*ABOUT THIS TASK*: Find the word "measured" in the records and copy every line where it occurs.

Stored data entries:
________________________________________
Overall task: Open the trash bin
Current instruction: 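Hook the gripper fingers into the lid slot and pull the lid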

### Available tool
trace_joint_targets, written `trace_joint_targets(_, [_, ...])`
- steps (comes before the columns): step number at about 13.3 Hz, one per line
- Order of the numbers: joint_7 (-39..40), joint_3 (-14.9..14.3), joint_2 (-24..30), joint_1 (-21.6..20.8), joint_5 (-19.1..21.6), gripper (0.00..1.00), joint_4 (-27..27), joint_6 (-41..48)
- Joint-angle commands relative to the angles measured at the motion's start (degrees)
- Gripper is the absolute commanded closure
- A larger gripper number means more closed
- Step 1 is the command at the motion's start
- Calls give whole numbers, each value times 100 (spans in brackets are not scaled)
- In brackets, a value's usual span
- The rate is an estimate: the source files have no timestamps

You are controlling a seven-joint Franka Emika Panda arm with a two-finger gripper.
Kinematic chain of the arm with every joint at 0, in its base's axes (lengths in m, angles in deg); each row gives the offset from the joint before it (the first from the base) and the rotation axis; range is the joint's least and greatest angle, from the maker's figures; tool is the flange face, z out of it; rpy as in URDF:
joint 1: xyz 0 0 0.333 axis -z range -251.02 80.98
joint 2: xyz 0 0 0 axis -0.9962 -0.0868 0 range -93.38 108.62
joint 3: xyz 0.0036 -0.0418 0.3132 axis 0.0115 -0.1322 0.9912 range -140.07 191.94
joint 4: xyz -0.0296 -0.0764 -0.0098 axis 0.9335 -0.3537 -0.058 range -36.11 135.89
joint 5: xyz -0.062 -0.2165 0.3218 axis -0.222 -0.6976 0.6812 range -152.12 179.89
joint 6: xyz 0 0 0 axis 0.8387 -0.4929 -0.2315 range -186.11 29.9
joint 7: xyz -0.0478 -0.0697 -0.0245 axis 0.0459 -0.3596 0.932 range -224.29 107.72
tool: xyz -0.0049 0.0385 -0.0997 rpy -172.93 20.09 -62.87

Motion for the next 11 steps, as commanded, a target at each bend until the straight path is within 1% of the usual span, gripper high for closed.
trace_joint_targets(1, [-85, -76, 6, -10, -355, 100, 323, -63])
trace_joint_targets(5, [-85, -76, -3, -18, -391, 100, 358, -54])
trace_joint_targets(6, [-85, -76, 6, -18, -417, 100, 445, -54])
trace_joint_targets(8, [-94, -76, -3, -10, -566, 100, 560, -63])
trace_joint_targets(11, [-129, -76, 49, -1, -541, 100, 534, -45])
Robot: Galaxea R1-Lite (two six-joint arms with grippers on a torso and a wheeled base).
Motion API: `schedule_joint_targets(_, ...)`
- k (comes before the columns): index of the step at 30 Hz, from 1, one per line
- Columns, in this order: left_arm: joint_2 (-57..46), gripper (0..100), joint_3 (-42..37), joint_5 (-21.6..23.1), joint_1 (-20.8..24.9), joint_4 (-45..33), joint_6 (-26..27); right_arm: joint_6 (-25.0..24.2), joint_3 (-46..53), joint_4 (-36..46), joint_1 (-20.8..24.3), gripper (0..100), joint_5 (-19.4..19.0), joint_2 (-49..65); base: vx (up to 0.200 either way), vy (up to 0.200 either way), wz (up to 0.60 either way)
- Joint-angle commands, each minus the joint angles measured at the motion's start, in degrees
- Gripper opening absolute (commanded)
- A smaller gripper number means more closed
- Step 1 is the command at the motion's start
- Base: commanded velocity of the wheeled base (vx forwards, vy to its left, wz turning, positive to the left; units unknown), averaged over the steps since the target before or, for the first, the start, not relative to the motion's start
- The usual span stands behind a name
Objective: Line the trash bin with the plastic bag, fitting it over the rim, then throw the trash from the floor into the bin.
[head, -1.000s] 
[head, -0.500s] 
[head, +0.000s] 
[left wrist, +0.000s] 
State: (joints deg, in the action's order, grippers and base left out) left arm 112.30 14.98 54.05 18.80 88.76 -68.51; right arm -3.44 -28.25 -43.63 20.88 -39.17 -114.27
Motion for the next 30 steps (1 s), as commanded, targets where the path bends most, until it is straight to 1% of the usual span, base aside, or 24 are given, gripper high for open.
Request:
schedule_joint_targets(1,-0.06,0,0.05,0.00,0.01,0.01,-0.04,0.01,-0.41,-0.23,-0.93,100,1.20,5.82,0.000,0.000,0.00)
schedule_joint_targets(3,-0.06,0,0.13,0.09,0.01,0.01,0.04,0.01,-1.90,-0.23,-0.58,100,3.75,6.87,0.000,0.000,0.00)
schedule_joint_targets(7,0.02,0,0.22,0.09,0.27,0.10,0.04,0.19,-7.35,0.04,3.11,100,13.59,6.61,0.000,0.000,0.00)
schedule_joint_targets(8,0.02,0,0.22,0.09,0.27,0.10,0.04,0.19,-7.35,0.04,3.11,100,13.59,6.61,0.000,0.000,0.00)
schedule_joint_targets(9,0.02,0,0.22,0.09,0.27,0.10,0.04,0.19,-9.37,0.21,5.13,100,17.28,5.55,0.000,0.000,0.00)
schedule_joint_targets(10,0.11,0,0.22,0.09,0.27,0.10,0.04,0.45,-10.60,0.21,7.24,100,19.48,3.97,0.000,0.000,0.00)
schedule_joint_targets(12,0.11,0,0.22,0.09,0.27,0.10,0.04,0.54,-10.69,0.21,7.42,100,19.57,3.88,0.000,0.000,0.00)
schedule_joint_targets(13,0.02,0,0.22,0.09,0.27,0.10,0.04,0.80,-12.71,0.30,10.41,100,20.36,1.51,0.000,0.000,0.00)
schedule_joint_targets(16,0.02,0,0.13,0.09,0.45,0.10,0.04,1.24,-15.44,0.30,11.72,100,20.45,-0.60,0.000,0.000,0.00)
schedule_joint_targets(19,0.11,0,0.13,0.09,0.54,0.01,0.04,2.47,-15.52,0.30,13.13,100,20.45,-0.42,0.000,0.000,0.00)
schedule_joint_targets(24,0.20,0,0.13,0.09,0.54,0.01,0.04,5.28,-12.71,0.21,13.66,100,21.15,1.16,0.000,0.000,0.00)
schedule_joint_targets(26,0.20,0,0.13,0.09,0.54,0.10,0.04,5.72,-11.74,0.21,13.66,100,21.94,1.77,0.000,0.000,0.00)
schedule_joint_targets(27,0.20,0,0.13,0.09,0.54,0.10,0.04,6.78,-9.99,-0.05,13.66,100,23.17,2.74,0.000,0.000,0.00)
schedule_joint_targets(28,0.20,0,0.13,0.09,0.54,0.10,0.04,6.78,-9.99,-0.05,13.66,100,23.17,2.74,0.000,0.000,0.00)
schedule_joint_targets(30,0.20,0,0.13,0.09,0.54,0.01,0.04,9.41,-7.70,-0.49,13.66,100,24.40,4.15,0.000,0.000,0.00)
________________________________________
*SOLUTION FOR THIS EXERCISE*:
- Joint-angle commands relative to the angles measured at the motion's start (degrees)
- Joint-angle commands, each minus the joint angles measured at the motion's start, in degrees

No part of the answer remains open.